The expected output is every line below, reproduced exactly.

Data excerpt Start Marker

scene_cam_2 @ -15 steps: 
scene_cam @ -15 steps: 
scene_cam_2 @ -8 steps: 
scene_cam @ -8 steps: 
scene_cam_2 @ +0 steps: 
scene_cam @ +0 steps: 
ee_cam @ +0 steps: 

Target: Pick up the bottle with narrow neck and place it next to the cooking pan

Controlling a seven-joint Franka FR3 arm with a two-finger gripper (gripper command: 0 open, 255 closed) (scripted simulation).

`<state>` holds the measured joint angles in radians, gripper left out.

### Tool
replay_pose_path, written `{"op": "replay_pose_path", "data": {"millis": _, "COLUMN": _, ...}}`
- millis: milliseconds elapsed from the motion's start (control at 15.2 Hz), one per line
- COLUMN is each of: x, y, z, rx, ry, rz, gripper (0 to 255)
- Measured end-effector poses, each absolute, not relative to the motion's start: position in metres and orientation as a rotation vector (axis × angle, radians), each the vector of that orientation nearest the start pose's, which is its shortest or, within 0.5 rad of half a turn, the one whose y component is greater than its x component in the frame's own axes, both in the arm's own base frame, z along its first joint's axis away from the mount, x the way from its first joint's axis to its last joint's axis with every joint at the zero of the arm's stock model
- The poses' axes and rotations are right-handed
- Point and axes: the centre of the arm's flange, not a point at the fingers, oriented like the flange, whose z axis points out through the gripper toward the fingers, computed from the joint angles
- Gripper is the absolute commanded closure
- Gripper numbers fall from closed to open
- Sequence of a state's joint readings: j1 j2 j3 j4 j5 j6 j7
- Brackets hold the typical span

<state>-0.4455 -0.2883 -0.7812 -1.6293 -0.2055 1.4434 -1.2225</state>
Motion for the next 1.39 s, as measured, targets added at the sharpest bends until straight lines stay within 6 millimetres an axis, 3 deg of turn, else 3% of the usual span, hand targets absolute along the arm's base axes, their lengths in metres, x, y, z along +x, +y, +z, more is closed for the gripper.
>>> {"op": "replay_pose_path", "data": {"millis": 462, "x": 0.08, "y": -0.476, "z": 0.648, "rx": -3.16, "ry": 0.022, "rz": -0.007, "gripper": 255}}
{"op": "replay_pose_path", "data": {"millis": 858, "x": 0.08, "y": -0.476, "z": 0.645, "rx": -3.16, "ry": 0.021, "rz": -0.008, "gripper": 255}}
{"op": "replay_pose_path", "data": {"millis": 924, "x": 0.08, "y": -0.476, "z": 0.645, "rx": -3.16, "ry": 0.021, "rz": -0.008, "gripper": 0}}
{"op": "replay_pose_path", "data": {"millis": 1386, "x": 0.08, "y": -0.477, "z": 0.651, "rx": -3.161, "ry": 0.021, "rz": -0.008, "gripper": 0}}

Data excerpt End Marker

Solution to the problem:
scene_cam_2 @ -15 steps: 
scene_cam @ -15 steps: 
scene_cam_2 @ -8 steps: 
scene_cam @ -8 steps: 
scene_cam_2 @ +0 steps: 
scene_cam @ +0 steps: 
ee_cam @ +0 steps: 

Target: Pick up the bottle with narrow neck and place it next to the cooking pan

Controlling a seven-joint Franka FR3 arm with a two-finger gripper (gripper command: 0 open, 255 closed) (scripted simulation).

`<state>` holds the measured joint angles in radians, gripper left out.

### Tool
replay_pose_path, written `{"op": "replay_pose_path", "data": {"millis": _, "COLUMN": _, ...}}`
- millis: milliseconds elapsed from the motion's start (control at 15.2 Hz), one per line
- COLUMN is each of: x, y, z, rx, ry, rz, gripper (0 to 255)
- Measured end-effector poses, each absolute, not relative to the motion's start: position in metres and orientation as a rotation vector (axis × angle, radians), each the vector of that orientation nearest the start pose's, which is its shortest or, within 0.5 rad of half a turn, the one whose y component is greater than its x component in the frame's own axes, both in the arm's own base frame, z along its first joint's axis away from the mount, x the way from its first joint's axis to its last joint's axis with every joint at the zero of the arm's stock model
- The poses' axes and rotations are right-handed
- Point and axes: the centre of the arm's flange, not a point at the fingers, oriented like the flange, whose z axis points out through the gripper toward the fingers, computed from the joint angles
- Gripper is the absolute commanded closure
- Gripper numbers fall from closed to open
- Sequence of a state's joint readings: j1 j2 j3 j4 j5 j6 j7
- Brackets hold the typical span

<state>-0.4455 -0.2883 -0.7812 -1.6293 -0.2055 1.4434 -1.2225</state>
Motion for the next 1.39 s, as measured, targets added at the sharpest bends until straight lines stay within 6 millimetres an axis, 3 deg of turn, else 3% of the usual span, hand targets absolute along the arm's base axes, their lengths in metres, x, y, z along +x, +y, +z, more is closed for the gripper.
>>> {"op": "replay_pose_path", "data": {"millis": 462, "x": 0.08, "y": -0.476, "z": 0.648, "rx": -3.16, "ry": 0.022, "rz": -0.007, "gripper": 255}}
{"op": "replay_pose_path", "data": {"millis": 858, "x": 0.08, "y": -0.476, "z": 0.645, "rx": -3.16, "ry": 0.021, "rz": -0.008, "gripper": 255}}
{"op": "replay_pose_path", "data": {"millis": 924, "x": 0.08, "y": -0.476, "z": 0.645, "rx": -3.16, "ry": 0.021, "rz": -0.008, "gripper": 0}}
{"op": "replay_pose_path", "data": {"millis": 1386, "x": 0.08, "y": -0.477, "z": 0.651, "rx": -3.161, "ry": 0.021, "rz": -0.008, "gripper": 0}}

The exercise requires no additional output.